Here is the table of types, I try to support, special case items are bold:

Size128256512
i8v16i8v32i8v64i8
i16v8i16v16i16v32i16
i32v8i32v16i32
i64v8i64

Diff Detail

Event Timeline

yulia_koval created this revision.Sep 6 2017, 1:46 PM
zvi set the repository for this revision to rL LLVM.
zvi added a subscriber: llvm-commits.
zvi edited edge metadata.Sep 11 2017, 7:19 AM

Please add some details about the combine in the Summary. It's better to put a description in addition to the links to make it easier to read the commit log.
Maybe something like:
Combine:
umax(a,b) - b -> subus(a,b)
a - umin(a,b) -> subus(a,b)

And better add an X86 label to the title.

lib/Target/X86/X86ISelLowering.cpp
35489

Would a better place for this comment be right after the '// Try to find ... ' comment?

35508

Please drop braces for if/else with a single statement

35538

Can we generalize by using DAG.computeKnownBits to tells us that the upper bits are zeroed?

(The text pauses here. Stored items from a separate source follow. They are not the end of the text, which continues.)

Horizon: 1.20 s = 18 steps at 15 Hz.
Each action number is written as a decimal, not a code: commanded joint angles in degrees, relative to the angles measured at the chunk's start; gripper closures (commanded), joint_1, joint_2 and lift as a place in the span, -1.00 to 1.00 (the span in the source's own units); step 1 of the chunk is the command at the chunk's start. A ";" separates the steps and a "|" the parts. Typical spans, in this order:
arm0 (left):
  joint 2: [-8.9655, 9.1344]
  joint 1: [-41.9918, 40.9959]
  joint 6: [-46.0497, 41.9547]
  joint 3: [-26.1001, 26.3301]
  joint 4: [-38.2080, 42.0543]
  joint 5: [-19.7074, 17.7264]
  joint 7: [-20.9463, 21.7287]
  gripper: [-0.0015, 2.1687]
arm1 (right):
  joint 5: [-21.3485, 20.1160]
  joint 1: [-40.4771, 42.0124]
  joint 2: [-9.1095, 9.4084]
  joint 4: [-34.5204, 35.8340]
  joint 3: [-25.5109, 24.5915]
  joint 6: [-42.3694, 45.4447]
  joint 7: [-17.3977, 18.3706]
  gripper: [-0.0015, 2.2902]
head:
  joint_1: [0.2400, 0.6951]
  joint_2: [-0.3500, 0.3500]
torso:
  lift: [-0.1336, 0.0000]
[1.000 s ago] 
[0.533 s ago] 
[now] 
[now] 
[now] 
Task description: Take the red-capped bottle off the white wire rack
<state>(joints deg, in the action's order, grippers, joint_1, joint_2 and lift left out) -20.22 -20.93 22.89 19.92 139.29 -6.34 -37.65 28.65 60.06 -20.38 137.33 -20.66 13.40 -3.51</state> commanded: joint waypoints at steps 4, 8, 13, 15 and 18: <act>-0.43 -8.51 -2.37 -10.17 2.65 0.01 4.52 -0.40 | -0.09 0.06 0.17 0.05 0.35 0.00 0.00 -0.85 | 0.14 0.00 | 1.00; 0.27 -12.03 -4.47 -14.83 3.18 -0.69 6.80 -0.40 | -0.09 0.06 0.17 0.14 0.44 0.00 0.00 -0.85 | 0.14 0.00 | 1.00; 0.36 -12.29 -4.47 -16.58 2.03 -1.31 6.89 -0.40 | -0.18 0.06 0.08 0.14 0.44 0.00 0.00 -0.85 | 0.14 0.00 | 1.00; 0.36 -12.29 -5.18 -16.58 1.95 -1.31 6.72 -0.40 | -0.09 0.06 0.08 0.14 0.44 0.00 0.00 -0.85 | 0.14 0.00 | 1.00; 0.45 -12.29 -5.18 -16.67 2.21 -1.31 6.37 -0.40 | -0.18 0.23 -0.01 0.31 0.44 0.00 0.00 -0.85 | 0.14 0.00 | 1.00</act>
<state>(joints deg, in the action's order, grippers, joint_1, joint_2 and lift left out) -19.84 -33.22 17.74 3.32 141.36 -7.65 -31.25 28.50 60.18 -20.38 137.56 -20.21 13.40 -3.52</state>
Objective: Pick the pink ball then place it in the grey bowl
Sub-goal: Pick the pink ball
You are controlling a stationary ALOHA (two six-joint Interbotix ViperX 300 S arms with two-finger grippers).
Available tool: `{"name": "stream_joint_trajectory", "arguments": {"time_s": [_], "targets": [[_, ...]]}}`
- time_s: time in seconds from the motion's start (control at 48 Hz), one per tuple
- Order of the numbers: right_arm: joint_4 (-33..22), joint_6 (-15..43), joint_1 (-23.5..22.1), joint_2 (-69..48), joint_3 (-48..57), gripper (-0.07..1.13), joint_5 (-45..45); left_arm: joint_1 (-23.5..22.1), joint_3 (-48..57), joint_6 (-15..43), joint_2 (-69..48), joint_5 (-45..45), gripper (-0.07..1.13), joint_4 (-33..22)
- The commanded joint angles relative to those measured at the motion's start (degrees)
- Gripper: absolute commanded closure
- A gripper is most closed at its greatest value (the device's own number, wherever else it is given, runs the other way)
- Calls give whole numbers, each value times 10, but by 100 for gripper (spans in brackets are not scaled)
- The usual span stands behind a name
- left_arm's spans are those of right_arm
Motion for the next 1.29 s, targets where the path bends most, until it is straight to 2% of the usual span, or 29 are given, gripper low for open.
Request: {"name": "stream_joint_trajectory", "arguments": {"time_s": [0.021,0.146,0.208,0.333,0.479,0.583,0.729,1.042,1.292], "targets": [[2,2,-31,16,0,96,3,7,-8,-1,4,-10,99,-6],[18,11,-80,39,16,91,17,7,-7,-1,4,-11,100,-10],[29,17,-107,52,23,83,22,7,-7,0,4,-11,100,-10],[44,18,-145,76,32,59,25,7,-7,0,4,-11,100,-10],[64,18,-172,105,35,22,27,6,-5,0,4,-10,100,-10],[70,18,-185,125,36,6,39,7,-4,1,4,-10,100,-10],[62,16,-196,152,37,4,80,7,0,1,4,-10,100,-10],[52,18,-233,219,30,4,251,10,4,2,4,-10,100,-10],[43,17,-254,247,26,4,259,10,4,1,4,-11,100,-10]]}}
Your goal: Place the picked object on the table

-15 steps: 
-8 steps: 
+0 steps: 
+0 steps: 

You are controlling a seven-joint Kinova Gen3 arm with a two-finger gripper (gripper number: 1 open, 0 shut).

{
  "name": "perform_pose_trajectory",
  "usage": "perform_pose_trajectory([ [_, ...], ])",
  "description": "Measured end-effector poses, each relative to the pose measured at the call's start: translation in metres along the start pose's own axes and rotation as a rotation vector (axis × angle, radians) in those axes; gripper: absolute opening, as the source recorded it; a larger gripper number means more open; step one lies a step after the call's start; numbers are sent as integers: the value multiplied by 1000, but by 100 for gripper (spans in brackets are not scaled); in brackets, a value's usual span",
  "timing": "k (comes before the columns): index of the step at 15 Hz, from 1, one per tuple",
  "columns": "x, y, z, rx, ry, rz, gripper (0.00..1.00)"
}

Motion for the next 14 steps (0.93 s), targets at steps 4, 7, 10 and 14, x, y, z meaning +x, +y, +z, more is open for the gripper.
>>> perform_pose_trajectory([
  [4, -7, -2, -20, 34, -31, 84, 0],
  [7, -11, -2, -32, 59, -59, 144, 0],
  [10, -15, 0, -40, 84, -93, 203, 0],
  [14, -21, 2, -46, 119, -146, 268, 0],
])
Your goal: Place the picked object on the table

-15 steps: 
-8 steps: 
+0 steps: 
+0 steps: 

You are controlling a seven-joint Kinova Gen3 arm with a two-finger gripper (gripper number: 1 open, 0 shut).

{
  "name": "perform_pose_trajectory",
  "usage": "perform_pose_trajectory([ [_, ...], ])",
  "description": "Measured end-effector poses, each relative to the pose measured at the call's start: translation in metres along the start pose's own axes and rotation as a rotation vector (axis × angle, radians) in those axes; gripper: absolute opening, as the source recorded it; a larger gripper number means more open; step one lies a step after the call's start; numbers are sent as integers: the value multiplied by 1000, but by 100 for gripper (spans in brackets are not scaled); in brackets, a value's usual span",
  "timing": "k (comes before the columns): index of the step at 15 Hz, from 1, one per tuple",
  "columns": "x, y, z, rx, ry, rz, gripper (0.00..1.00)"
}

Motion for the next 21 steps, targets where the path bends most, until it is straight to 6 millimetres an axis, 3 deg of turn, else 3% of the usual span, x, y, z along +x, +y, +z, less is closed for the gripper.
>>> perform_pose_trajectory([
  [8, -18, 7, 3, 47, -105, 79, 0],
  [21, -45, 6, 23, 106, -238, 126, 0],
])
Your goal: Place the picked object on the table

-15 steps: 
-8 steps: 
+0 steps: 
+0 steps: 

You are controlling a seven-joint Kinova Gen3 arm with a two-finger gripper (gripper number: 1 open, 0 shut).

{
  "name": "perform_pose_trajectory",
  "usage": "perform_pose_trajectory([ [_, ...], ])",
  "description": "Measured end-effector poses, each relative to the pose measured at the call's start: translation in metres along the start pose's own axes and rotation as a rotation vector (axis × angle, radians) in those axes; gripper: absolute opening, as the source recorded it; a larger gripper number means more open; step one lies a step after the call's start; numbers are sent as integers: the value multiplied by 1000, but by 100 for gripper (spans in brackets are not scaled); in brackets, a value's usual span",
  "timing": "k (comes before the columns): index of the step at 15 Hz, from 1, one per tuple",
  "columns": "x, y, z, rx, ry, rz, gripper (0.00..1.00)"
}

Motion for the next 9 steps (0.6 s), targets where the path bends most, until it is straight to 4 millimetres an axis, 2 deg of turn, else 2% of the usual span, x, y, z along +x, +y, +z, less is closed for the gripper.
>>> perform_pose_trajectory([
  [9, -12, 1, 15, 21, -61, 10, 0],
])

yulia_koval edited the summary of this revision. (Show Details)

Added 512bit support and fixed comments

yulia_koval retitled this revision from Unsigned saturation subtraction canonicalization [the backend part] to [X86] Unsigned saturation subtraction canonicalization [the backend part].Sep 26 2017, 10:27 PM
yulia_koval edited the summary of this revision. (Show Details)
zvi added a comment.Sep 27 2017, 2:43 AM

Please add the avx512vl feature to the AVX512 test (in the parent patch) and rebase this patch. It will drastically improve some of the cases :).

lib/Target/X86/X86ISelLowering.cpp
35645

Please drop the braces

zvi added inline comments.Sep 28 2017, 7:06 AM
test/CodeGen/X86/psubus.ll
2383 ↗(On Diff #116797)

Looks like in this case SSE4.1, AVX1 and AVX2 regressed. Can you please take a look at it?

Fixed problem on min case.

yulia_koval marked an inline comment as done.Oct 2 2017, 12:58 AM
zvi accepted this revision.Oct 9 2017, 12:12 AM

LGTM. Thanks!

This revision is now accepted and ready to land.Oct 9 2017, 12:12 AM

Thanks! Could you please commit it for me?

This revision was automatically updated to reflect the committed changes.
spatel added inline comments.Oct 11 2017, 10:35 AM
llvm/trunk/lib/Target/X86/X86ISelLowering.cpp
35928–35930 ↗(On Diff #118259)

Sorry I didn't have a chance to look at this closely before commit, but why are we using isEqualTo() here? This pattern only applies to integer types, so we could use simple equality checks instead?

Thanks, fixed your comment in additional patch below.

spatel edited edge metadata.Oct 12 2017, 9:23 AM

Thanks, fixed your comment in additional patch below.

Thank you - committed with rL315589.